## TASK BRIEF
From the first line of the data below through the line holding "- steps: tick", write out each line exactly as it stands.

## PROVIDED DATA

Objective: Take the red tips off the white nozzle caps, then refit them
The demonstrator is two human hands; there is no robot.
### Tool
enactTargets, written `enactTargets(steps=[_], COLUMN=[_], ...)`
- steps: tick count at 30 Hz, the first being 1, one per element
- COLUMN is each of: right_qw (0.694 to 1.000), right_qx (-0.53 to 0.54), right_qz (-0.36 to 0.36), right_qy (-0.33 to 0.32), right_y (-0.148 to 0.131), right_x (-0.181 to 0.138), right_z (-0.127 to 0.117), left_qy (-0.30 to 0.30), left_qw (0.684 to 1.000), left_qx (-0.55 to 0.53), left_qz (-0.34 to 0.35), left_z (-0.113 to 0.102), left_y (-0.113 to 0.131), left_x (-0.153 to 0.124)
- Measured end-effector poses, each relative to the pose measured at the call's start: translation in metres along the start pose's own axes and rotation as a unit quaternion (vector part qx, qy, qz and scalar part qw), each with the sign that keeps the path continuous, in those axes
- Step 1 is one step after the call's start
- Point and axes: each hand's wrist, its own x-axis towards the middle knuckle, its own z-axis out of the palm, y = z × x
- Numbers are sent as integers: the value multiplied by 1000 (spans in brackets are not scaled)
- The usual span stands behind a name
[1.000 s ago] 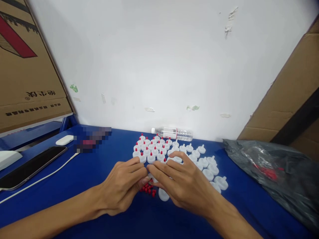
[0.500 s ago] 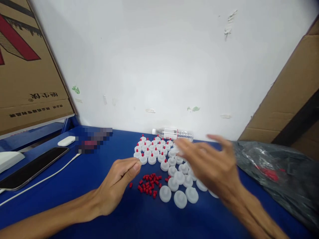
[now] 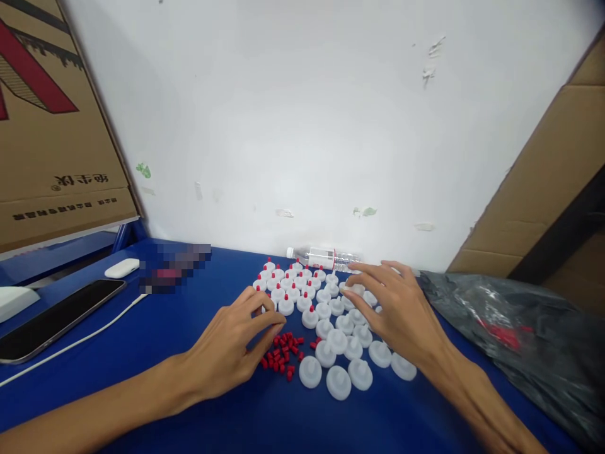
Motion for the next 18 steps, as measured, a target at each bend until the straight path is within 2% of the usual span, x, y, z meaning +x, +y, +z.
enactTargets(steps=[8,18], right_qw=[996,994], right_qx=[38,53], right_qz=[-17,-30], right_qy=[-82,-96], right_y=[-2,-6], right_x=[-2,-4], right_z=[3,11], left_qy=[-45,-65], left_qw=[999,998], left_qx=[-6,-18], left_qz=[-4,-4], left_z=[5,11], left_y=[-3,-12], left_x=[-2,-3])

## RESPONSE
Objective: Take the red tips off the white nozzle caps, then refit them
The demonstrator is two human hands; there is no robot.
### Tool
enactTargets, written `enactTargets(steps=[_], COLUMN=[_], ...)`
- steps: tick count at 30 Hz, the first being 1, one per element

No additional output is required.